* _EXERCISE AIM_:
Which of the lines below hold "white"? Please return each one.

####

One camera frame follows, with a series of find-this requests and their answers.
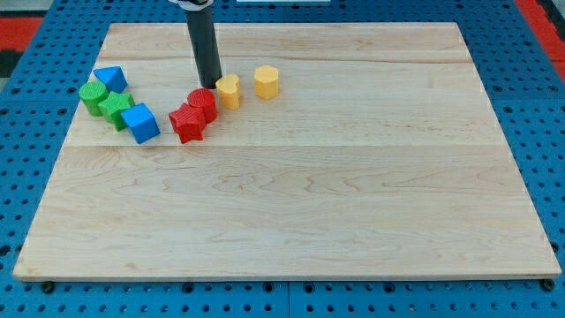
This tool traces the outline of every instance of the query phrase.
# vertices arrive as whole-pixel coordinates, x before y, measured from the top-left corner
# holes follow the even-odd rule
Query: yellow block
[[[228,110],[239,108],[239,97],[241,97],[241,86],[239,86],[239,76],[230,74],[222,77],[215,82],[218,89],[220,104]]]
[[[279,70],[271,65],[255,69],[255,94],[262,99],[279,95]]]

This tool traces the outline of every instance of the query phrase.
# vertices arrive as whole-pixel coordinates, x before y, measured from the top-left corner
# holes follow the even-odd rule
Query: black pole
[[[222,67],[215,40],[212,6],[196,11],[185,10],[185,16],[200,84],[213,89],[215,82],[222,77]]]

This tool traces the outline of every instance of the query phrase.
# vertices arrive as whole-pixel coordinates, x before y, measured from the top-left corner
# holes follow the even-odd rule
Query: wooden cutting board
[[[14,275],[26,281],[445,280],[561,273],[456,24],[221,24],[239,110],[180,145],[184,24],[112,25],[162,134],[80,104]],[[276,66],[281,94],[253,93]]]

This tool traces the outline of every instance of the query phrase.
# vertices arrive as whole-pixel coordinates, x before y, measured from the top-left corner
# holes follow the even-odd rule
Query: green block
[[[108,98],[108,89],[100,81],[89,82],[79,90],[82,102],[87,106],[88,113],[92,116],[102,116],[98,104]]]
[[[122,111],[135,105],[135,102],[133,101],[132,95],[129,93],[118,94],[116,92],[110,92],[108,98],[98,105],[106,121],[113,124],[117,131],[121,131],[127,127],[122,119]]]

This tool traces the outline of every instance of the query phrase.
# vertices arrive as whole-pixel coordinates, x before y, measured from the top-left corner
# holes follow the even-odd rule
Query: red block
[[[215,107],[215,97],[211,90],[199,88],[188,94],[188,104],[194,108],[204,111],[204,118],[207,123],[212,123],[218,118],[218,109]]]
[[[206,128],[206,119],[201,108],[190,107],[184,102],[180,109],[169,113],[169,119],[181,143],[204,140],[202,131]]]

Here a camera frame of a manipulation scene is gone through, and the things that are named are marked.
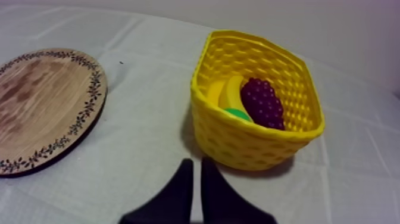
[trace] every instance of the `white tablecloth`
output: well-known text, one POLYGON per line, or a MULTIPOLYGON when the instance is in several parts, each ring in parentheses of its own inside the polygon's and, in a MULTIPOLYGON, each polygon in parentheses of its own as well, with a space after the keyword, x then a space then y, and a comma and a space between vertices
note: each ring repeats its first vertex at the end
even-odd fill
MULTIPOLYGON (((39 48, 74 48, 97 58, 109 82, 103 115, 79 147, 39 173, 0 179, 0 223, 117 223, 186 157, 195 161, 192 219, 201 220, 189 82, 210 31, 118 11, 0 7, 0 62, 39 48)), ((281 224, 400 223, 400 102, 340 68, 300 57, 320 94, 324 135, 275 169, 222 167, 223 175, 281 224)))

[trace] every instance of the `purple grapes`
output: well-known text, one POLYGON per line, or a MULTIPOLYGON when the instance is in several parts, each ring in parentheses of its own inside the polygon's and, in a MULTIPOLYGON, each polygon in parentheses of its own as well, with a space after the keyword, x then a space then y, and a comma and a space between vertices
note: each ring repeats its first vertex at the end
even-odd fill
POLYGON ((240 97, 254 123, 284 130, 283 107, 268 81, 250 78, 240 90, 240 97))

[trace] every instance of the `white wall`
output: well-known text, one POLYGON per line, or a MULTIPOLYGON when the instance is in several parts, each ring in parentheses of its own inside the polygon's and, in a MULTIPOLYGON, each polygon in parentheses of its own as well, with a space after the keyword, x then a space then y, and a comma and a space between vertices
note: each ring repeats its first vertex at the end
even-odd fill
POLYGON ((399 0, 0 0, 78 5, 236 29, 400 91, 399 0))

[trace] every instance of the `yellow banana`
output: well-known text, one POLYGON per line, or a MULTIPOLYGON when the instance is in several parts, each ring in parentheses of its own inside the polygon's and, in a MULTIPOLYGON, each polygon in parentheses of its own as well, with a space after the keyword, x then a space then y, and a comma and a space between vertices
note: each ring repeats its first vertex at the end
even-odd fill
POLYGON ((251 121, 251 118, 246 112, 246 109, 243 106, 242 100, 240 98, 240 87, 242 86, 242 82, 243 76, 232 76, 231 78, 229 78, 228 81, 225 82, 225 85, 221 90, 218 106, 224 110, 239 110, 248 117, 245 118, 246 120, 251 121))

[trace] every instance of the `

####

* _SOLUTION FOR THIS EXERCISE_:
[trace] every instance of the `white tablecloth`
[trace] every instance of the `white wall`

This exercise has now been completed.